The Congress vote share has come down by 15 per cent from 2008. The Sheila Dikshit government completely failed to read the writing on the wall. The BJP, thanks to the intervention of Narendra Modi at the last moment, managed to bring in a clean face in Dr Harsh Vardhan and stopped AAP from getting a complete walkover. Modi’s influence on the party campaign was very prominent in the Capital and all through the BJP campaign chief made it very clear that he associated closely with the ENT surgeon.

Besides Delhi, Modi must have noted the results of the remaining three states of the Hindi heartland – Madhya Pradesh, Rajsthan and Chhattisgarh – with certain satisfaction. The Gujarat CM, who over the years has lived with the tag of being a poor campaigner outside his home state, finally managed to overcome the taboo and emerged as the party’s tried and tested star campaigner.

The major contributing factor in the rout of the Congress in these polls has been the huge public anger against the central government.

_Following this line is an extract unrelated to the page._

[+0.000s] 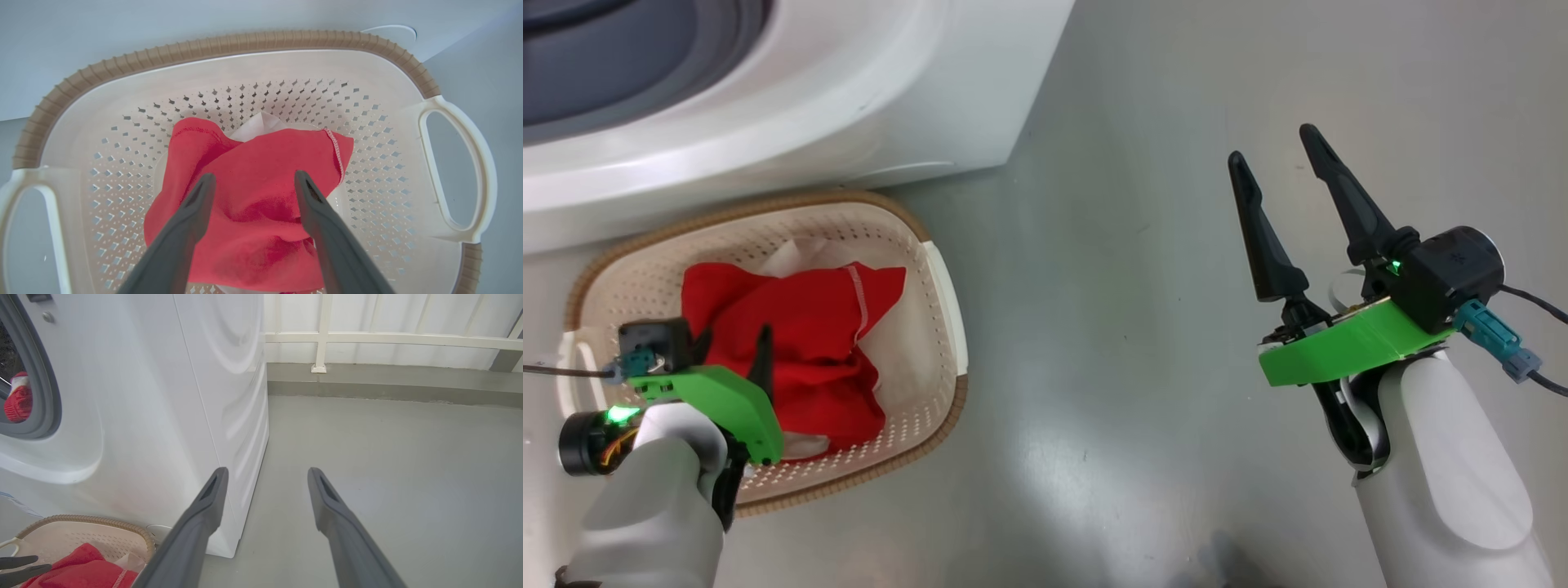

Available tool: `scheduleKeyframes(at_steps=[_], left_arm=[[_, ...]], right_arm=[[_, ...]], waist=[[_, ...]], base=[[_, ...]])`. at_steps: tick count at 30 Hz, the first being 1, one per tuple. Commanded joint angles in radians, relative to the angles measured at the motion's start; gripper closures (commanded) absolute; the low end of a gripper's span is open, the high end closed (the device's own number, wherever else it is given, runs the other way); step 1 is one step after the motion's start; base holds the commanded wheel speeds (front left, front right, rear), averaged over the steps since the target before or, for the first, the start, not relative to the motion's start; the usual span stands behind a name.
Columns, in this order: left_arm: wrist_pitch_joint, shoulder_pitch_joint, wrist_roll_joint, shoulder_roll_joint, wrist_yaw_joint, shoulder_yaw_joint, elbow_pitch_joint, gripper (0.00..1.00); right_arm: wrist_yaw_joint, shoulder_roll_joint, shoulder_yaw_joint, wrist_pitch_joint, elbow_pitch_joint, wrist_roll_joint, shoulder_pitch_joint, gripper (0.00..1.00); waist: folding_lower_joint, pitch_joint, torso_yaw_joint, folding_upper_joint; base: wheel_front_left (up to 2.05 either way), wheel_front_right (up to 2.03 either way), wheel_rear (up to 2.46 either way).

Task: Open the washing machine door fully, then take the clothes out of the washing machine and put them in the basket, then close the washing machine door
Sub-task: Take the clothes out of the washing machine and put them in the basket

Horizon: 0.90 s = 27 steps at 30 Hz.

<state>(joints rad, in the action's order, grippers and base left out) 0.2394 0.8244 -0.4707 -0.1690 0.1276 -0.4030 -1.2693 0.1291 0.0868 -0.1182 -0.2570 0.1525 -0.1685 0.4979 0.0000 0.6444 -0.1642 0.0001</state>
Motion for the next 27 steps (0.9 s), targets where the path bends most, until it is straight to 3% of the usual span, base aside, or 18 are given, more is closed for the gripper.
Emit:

A heavy price was paid for it by Congress governments of Ashok Gehlot in Rajasthan and Sheila Dikshit in Delhi. Gehlot did not mince words in putting the blame at the Manmohan Singh government at Centre, which has been riddled with cases of corruption justified with certain swagger by the likes of union minister Kapil Sibal.

It’s, however, to the credit of the Gujarat CM that he managed to convince his counterparts in Madhya Pradesh, Shivraj Singh Chouhan, and in Chhattisgarh, Raman Singh, and a high-profile party leader Vasundhara Raje in Rajasthan, to accept him as the star campaigner for the party in their respective fiefdoms. Before his elevation as the PM candidate, Modi was often compared with Chouhan for shouldering the responsibility. A victory in these polls would certainly remove the last vestige of doubt that anybody would be harbouring about the command and skippering of the party campaign during the 2014 general election.